Two big issues have been the rage of financial news during the weekend. First, the Chinese Central Bank lowered its reserve requirements by 50 BASIS POINTS in what is being termed an effort to engineer a “soft landing” and prevent a drastic fall in GDP. This is my first laugh as the raises in the reserves during the last 18 months did little to slow the economy. Besides, if the Chinese Politburo wants to install pro growth policies it has control of the credit creating mechanism. As the markets are looking for anything that sustains the recent global equity rally, why not the Chinese reserve ratio?
More important news out of China is word that the Japanese and Chinese are uniting on a package to aid the IMF‘s need for more funding. The U.S. is usually Japan’s comrade on IMF decisions but it seems that the two largest non-domestic holders of U.S. Treasuries are cooperating to be able to help the Europeans through the IMF.
This is certainly a sign that the U.S. control over the IMF is waning and the politics of international institutional finance are in the midst of a major change. Say goodbye to the atavistic remains of 19th century colonialism. The Japanese will be able to find all sorts of investments with the newly created liquidity.
The second LAUGH, of course, emanates from Europe and it has two parts.

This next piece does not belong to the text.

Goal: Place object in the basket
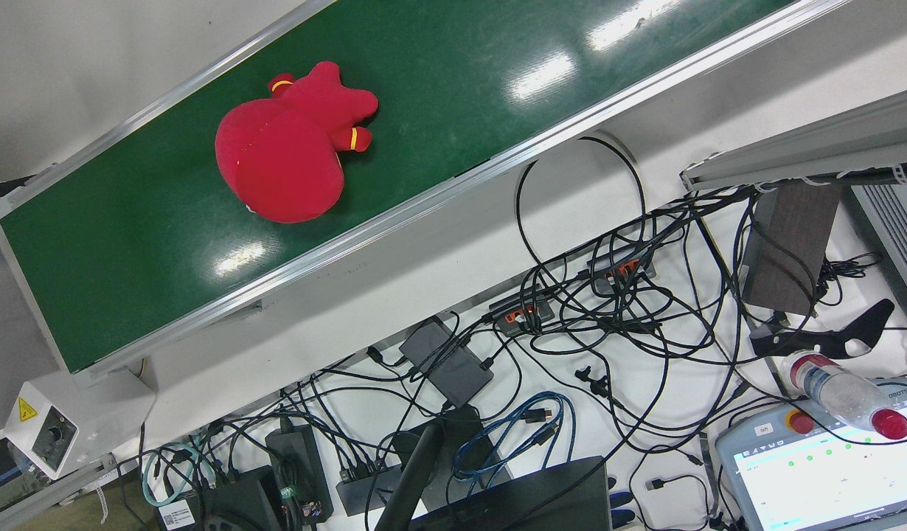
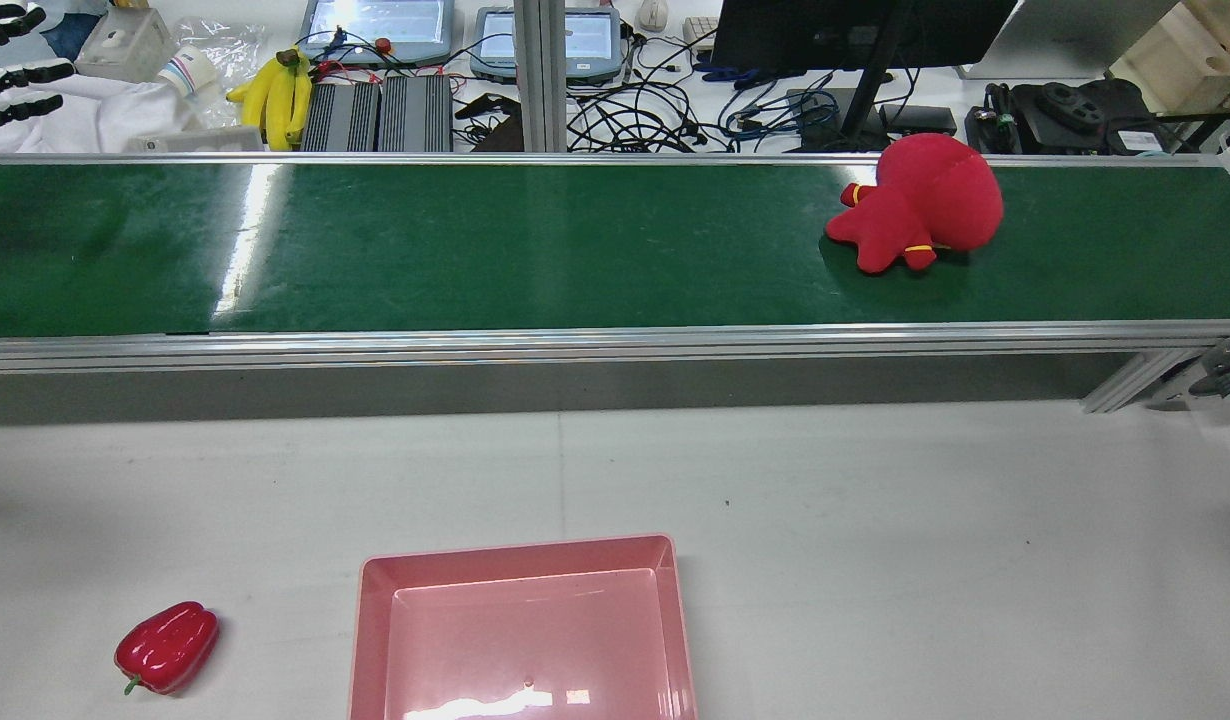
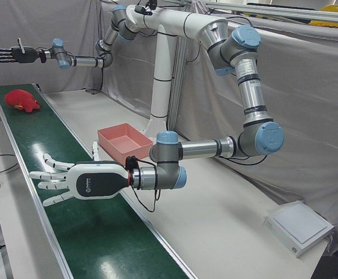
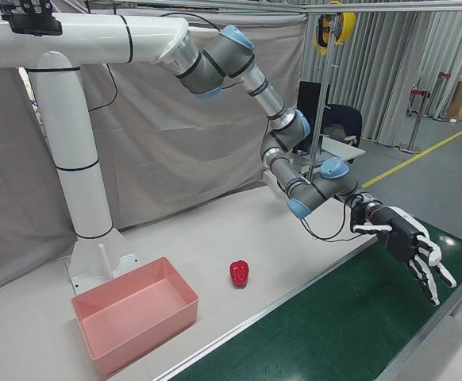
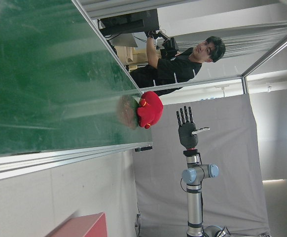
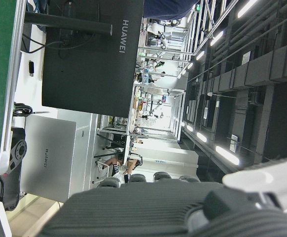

The main holdout to the Greeks getting their funding was the idea of whether or not Greece was going to be able to get its 2020 debt level down to 120% of GDP. The IMF has calculated that based on all the Greek’s austerity efforts, the DEBT/GDP level would only be 129% versus the obligatory 120%. In an Ambrose Evans-Pritchard piece, “Germany Bows to Global Pressure and Signals Greek Rescue Deal,” Pritchard cites German Finance Minister Schaeuble that there is wiggle room to be at 123% rather than the IMF‘s hard 120% DEBT/GDP ratio.
This is so ridiculous that the Greek deal is hanging in balance on a 2020 forecast. These wunderkinds haven’t come close to projecting any of the budgets for the last two years and now they are concerned about 2020. AND YET THE MARKETS REACT TO THIS NONSENSE! To further confirm the failure of European projections, Peter Spiegel has an article in tomorrow’s Financial Times, “Greece Indignation Threatens to Spread,” as the concept of FISCAL UNION is being seen as anti-democratic.
The EU‘s top economic official, OLLIE REHN, has met pushback from some of the peripheries for the way his fiscal policy actions are undermining the domestic democratic institutions. Mr. Rehn threatens severe penalties for those nations that cannot meet the budget deficit numbers to which various nations have agreed so that they could attain funding through any member of the TROIKA(IMF, ECB, EU). The nations in question are beginning to fear that Brussels will demand that TECHNOCRATS seize the reins of government so as to put the necessary policies in place. (Italy and Greece are the recent examples.)
Peter Spiegel goes on to report: “This week, Mr. Rehn is due to present economic projection confirming that Spain is WILDLY OFF ITS AGREED DEFICIT-REDUCTION TRACK. (EMPHASIS MINE) The new centre-right government has already said the Spanish public deficit soared to 8% of national output in 2011-far worse than its predecessor had predicted. This year Spain is supposed to get to 4.4%. That is not going to happen.”
The impact of ADVERSE FEEDBACK LOOPS resulting from severe austerity budgets is nothing to LAUGH AT, BUT WORRYING ABOUT 2020′s deficit projections is so ludicrous that laughter becomes the best medicine. The market likes the end result that Greece is getting its money so now it will be on to Portugal to test Herr Schauble and his promise that Germany will stand by Portugal and meet its needs. This week will be a test of the resolve of many Europeans and so the 2/10 yield curves will be significant indicators of the markets genuine outlook.